How to get the latest Config Connector version

The version of Config Connector installed through Config Connector add-on can be significantly behind by up to 12 months. If you need the latest Config Connector version, we recommend switching to Config Controller or manually installing Config Connector and performing upgrades yourself.
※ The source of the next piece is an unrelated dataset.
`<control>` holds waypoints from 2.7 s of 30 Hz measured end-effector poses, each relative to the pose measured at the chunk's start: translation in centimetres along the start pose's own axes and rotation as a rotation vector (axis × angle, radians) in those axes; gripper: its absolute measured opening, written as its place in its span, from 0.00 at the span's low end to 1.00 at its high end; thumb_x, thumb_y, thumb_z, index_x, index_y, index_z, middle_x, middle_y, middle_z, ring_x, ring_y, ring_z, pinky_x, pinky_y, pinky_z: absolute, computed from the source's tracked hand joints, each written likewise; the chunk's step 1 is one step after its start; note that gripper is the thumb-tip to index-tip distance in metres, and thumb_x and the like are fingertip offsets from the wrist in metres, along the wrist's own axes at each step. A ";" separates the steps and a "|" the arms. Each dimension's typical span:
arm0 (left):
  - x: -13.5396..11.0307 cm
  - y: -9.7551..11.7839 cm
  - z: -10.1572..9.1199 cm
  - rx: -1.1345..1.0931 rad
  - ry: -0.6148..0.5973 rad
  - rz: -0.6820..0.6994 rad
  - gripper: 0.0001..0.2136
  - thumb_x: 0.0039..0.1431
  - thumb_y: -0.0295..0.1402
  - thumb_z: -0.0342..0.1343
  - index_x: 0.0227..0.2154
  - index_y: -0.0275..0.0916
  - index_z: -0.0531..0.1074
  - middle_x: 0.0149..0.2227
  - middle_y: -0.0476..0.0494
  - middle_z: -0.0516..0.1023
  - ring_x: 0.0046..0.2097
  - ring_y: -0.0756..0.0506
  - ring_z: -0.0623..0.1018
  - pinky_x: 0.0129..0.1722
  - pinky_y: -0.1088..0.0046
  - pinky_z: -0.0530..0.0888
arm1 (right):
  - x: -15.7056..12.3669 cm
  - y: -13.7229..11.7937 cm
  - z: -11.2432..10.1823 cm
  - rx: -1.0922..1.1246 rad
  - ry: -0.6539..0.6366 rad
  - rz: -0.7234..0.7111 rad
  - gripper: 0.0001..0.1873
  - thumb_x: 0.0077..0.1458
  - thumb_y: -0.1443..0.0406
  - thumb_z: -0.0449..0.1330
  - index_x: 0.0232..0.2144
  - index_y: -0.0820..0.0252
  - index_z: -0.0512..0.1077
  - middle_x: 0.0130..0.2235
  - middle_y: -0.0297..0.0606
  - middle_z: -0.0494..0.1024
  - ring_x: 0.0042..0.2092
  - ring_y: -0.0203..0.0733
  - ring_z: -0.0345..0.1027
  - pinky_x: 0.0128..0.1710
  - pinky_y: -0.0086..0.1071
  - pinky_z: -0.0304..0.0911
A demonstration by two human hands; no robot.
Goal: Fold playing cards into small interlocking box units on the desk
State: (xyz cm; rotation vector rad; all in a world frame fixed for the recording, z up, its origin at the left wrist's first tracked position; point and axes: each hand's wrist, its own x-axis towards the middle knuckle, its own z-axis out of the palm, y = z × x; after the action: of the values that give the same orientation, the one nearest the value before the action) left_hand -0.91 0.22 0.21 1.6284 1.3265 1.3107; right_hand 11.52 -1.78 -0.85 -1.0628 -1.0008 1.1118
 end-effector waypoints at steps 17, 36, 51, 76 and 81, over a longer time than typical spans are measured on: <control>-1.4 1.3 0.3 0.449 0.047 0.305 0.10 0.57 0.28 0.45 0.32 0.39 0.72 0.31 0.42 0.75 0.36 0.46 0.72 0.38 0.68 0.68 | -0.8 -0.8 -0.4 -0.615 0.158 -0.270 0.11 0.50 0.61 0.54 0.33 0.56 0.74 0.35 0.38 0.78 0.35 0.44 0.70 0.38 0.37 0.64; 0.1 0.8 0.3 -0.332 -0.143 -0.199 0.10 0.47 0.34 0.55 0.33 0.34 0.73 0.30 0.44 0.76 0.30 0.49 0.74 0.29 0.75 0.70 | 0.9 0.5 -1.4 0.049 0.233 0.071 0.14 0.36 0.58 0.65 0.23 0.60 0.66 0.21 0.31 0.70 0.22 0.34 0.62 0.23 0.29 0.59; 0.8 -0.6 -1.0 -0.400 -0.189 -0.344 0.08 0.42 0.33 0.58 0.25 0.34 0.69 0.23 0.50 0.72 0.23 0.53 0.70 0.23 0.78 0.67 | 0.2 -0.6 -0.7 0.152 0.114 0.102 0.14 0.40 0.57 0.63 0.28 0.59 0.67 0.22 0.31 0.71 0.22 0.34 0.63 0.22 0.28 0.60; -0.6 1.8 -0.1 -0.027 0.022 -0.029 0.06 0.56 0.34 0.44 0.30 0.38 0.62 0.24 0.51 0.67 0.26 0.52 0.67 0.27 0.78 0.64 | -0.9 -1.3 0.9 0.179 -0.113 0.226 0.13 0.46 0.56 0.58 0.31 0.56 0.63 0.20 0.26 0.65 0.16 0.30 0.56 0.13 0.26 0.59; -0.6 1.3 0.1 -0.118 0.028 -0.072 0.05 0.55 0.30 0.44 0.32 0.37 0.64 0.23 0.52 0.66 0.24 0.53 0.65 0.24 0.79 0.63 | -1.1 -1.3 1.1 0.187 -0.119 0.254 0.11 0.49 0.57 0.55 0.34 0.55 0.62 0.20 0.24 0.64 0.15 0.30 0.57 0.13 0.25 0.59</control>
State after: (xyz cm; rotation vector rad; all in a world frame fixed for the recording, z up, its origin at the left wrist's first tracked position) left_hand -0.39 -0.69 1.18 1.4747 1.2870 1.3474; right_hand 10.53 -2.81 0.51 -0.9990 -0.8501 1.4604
The migration instructions for each option are:

Uninstalling Config Connector

To uninstall Config Connector, complete the following steps:

  1. Use kubectl delete to remove the Config Connector CRDs along with controller components:

    kubectl delete ConfigConnector configconnector.core.cnrm.cloud.google.com --wait=true
    
  2. Disable the Config Connector add-on in your cluster using the gcloud CLI or the Google Cloud console:

    gcloud

    To disable the Config Connector add-on with gcloud, run the following command:

    gcloud container clusters update CLUSTER_NAME --update-addons ConfigConnector=DISABLED
    

    Replace CLUSTER_NAME with the name of the cluster that has Config Connector add-on installed.

    Cloud console

    To disable the Config Connector add-on from the Google Cloud console, perform the following steps.

    1. Go to the Google Kubernetes Engine Clusters page on the Google Cloud console and select the cluster that you want to update.

      Visit the Google Kubernetes Engine menu

    2. Click Edit. The Edit clusters screen appears.

    3. Click Add-ons.

    4. Select Config Connector and choose Disabled.

    5. Click Save to update your cluster.